> [Task description]
Copy every line that contains the string "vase" from the entries below.

(Records from a collection)
+--

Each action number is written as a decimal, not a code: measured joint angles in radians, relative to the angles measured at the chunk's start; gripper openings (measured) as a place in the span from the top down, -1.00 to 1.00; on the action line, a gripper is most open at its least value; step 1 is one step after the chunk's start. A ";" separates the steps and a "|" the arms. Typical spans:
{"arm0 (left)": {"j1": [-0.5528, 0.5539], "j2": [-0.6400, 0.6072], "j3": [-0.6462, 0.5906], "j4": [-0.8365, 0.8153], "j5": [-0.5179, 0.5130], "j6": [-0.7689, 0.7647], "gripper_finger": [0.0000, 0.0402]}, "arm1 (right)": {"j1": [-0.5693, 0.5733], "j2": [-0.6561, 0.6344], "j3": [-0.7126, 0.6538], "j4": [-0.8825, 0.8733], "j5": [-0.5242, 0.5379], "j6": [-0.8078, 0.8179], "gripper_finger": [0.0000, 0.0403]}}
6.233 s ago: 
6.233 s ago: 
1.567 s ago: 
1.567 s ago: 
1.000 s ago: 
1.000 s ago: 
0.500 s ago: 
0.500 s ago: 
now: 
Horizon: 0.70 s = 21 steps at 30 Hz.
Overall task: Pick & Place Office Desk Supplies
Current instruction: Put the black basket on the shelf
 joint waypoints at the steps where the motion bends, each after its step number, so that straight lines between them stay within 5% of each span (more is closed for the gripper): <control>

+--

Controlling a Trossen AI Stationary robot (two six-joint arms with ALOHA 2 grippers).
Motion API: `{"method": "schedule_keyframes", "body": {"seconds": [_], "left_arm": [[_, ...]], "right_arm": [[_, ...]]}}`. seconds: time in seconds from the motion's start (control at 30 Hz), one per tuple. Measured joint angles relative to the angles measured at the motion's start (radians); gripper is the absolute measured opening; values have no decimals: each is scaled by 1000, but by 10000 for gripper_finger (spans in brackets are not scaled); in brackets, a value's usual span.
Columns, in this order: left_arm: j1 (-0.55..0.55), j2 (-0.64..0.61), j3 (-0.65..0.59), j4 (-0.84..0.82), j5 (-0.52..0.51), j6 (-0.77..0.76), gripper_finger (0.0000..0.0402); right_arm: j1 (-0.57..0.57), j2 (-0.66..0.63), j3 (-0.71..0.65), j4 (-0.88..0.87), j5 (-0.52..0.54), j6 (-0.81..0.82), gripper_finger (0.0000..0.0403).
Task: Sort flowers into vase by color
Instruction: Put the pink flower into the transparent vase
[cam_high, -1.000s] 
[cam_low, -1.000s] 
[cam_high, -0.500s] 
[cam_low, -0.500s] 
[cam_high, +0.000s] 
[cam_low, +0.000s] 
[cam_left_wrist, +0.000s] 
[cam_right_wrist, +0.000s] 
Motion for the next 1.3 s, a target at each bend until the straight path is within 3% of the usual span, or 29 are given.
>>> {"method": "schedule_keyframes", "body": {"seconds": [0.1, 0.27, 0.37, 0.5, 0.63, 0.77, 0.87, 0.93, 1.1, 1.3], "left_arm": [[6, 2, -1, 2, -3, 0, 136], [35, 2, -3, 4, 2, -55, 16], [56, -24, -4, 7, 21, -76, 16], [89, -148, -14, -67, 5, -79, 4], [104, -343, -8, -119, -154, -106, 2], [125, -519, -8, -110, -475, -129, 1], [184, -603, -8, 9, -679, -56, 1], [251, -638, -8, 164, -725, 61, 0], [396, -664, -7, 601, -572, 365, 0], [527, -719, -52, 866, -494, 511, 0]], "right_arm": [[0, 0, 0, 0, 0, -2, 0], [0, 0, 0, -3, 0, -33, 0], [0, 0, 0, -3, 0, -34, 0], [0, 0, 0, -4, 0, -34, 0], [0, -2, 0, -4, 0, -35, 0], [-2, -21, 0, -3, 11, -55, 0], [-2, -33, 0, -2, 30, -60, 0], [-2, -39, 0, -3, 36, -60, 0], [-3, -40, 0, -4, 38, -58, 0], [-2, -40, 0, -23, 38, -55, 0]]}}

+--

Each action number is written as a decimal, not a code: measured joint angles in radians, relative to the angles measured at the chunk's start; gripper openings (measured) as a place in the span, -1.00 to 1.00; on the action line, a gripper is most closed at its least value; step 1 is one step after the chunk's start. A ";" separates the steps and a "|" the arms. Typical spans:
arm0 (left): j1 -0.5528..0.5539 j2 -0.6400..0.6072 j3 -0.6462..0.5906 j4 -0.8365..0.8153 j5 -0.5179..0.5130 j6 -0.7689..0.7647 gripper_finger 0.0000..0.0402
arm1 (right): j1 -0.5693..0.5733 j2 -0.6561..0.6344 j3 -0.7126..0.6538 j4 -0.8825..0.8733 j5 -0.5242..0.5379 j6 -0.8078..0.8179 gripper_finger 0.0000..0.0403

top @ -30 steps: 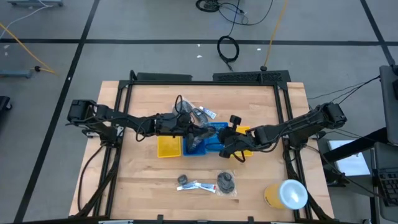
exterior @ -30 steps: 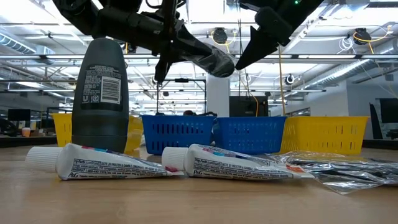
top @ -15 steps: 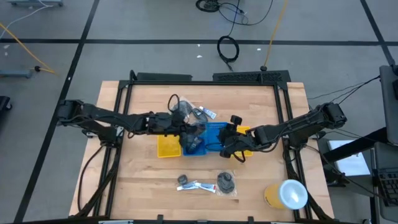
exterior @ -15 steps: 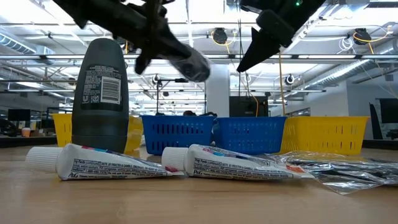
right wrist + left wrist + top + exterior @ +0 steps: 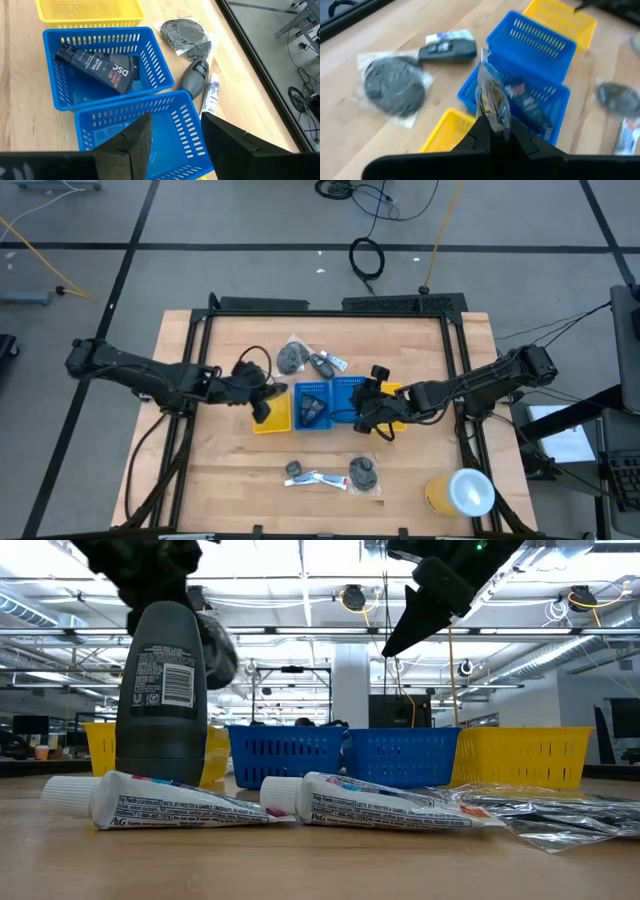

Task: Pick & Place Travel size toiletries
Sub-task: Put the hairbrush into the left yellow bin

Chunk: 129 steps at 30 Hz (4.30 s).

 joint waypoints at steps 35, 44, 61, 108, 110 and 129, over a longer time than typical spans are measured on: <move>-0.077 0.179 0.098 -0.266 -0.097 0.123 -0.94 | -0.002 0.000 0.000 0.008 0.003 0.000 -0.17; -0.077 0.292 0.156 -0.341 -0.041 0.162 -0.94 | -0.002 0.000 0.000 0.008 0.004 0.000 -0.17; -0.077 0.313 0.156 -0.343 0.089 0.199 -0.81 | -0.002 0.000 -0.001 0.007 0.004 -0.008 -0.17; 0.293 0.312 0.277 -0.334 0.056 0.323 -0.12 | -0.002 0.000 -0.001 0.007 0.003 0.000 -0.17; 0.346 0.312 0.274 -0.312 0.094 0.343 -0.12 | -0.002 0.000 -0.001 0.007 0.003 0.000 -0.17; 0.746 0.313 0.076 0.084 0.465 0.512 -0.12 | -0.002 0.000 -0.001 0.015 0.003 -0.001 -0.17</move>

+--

> [Response]
Task: Sort flowers into vase by color
Instruction: Put the pink flower into the transparent vase

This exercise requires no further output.